───── INPUT RECORDS ─────

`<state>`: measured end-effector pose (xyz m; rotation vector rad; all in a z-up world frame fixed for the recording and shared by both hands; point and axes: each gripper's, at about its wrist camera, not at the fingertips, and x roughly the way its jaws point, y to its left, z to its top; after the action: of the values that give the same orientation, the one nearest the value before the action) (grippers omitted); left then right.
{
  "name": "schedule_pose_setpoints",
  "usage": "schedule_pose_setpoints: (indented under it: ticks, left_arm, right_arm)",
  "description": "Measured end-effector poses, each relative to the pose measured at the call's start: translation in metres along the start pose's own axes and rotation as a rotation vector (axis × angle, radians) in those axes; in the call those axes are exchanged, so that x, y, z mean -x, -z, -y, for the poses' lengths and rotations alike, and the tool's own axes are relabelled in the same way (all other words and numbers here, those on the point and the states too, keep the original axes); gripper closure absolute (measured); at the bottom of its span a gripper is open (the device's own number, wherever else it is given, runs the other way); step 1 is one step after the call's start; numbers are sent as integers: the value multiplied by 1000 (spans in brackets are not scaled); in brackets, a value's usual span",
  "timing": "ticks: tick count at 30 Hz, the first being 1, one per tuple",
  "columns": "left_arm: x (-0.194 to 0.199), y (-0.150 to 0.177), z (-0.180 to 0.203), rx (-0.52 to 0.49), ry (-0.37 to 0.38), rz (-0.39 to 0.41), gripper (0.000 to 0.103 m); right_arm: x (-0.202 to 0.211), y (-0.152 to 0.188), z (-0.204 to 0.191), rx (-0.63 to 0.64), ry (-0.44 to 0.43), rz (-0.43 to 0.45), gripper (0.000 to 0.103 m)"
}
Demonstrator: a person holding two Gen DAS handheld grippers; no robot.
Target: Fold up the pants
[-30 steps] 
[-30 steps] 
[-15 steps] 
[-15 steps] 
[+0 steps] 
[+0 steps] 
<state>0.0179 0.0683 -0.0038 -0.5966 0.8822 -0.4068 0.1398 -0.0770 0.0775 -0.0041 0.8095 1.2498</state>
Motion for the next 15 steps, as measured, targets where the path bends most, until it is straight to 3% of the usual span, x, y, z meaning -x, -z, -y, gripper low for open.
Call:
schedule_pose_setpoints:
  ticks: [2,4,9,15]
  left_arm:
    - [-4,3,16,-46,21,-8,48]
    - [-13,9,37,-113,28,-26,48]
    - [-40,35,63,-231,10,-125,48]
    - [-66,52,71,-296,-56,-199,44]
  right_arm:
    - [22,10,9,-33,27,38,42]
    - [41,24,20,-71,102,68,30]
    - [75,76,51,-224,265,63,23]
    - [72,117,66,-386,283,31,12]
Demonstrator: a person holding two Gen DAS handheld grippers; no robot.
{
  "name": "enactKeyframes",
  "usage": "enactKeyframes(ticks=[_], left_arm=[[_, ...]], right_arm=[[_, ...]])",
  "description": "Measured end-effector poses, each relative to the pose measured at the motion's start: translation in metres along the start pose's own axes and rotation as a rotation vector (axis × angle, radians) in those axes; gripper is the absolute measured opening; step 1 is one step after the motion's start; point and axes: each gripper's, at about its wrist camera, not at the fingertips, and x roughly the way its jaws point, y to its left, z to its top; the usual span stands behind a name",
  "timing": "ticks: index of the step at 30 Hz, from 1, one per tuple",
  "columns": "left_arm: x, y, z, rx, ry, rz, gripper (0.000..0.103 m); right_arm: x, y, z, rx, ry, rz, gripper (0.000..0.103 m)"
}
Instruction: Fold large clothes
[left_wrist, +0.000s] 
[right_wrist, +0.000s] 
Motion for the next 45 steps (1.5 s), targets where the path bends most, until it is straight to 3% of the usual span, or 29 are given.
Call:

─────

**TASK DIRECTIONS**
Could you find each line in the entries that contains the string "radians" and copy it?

**EXERCISE SOLUTION**
  "description": "Measured end-effector poses, each relative to the pose measured at the call's start: translation in metres along the start pose's own axes and rotation as a rotation vector (axis × angle, radians) in those axes; in the call those axes are exchanged, so that x, y, z mean -x, -z, -y, for the poses' lengths and rotations alike, and the tool's own axes are relabelled in the same way (all other words and numbers here, those on the point and the states too, keep the original axes); gripper closure absolute (measured); at the bottom of its span a gripper is open (the device's own number, wherever else it is given, runs the other way); step 1 is one step after the call's start; numbers are sent as integers: the value multiplied by 1000 (spans in brackets are not scaled); in brackets, a value's usual span",
  "description": "Measured end-effector poses, each relative to the pose measured at the motion's start: translation in metres along the start pose's own axes and rotation as a rotation vector (axis × angle, radians) in those axes; gripper is the absolute measured opening; step 1 is one step after the motion's start; point and axes: each gripper's, at about its wrist camera, not at the fingertips, and x roughly the way its jaws point, y to its left, z to its top; the usual span stands behind a name",

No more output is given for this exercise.